Le tireur reçut le jour même une médaille et une prime en argent. Trente-deux ans plus tard, un tribunal berlinois le reconnut coupable d’homicide involontaire et le condamna à deux ans de prison avec sursis.
Sur le trottoir ouest, on avait alors érigé une croix pour un homme dont les témoins ne connaissaient pas encore le nom. Plus tard, une plaque fut incrustée dans le pavement avec les mots « à la victime inconnue du mur de Berlin » et la date de sa mort. La plaque resta ici même après que des documents eurent permis d’établir que le mort s’appelait Ernst Mundt.

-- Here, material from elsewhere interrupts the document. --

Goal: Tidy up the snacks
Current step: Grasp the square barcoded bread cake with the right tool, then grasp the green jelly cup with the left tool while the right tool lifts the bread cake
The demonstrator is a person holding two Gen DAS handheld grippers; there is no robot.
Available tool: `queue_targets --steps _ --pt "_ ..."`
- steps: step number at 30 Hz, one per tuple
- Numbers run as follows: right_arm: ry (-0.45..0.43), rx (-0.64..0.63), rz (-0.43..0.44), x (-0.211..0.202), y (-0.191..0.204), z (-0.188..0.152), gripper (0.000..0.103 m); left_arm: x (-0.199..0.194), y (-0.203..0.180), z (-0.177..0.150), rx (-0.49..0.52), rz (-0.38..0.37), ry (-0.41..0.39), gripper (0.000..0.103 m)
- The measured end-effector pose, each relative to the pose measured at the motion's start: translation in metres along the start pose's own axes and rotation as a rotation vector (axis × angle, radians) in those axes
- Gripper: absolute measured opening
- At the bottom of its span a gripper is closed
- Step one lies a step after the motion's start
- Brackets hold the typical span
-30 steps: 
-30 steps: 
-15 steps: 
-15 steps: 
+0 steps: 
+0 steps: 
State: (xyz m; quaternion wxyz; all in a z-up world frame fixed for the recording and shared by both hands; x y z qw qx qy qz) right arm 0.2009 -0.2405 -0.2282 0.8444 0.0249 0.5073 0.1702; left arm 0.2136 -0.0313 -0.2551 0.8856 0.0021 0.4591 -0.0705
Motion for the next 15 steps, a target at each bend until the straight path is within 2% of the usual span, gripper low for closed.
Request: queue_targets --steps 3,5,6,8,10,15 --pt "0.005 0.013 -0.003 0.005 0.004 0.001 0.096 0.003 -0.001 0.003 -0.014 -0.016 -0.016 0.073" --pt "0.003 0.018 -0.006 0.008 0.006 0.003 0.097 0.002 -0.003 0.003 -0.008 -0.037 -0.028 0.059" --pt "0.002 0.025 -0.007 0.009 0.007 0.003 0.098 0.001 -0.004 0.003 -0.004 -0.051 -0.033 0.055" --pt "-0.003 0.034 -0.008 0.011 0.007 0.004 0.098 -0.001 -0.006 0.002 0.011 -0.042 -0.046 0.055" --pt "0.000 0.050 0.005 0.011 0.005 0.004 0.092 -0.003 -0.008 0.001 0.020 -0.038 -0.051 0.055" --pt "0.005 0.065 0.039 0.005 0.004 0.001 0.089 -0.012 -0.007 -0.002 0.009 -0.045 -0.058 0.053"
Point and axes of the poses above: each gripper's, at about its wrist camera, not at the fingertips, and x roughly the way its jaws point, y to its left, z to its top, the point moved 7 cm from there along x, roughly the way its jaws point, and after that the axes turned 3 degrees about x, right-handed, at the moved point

À côté se trouve la « Fenêtre du souvenir ». Des photographies de personnes mortes au mur de Berlin sont insérées dans une paroi d’acier ; sous les portraits sont gravés les noms et les dates de vie. Des cases vides ont été laissées pour ceux dont les photographies n’ont pas pu être retrouvées, et pour les noms que les chercheurs pourront encore établir. Le mémorial fut installé sur l’ancien territoire du Sophien-Friedhof, où passait la frontière et où Mundt fut tué. L’acier porte désormais son visage et son nom, tandis qu’au sol, l’ancienne plaque le désigne toujours comme inconnu.
Sur place
La partie extérieure du mémorial est accessible chaque jour de 08:00 à 22:00 ; il est préférable de lire les détails de la Fenêtre du souvenir à la lumière du jour.
Vérifié : 28 juin 2026. Vérifiez la source officielle avant votre visite.Observez le mémorial tranquillement et ne cachez pas les portraits aux autres visiteurs. Il vaut mieux ne pas déplacer les marques personnelles laissées près du mur.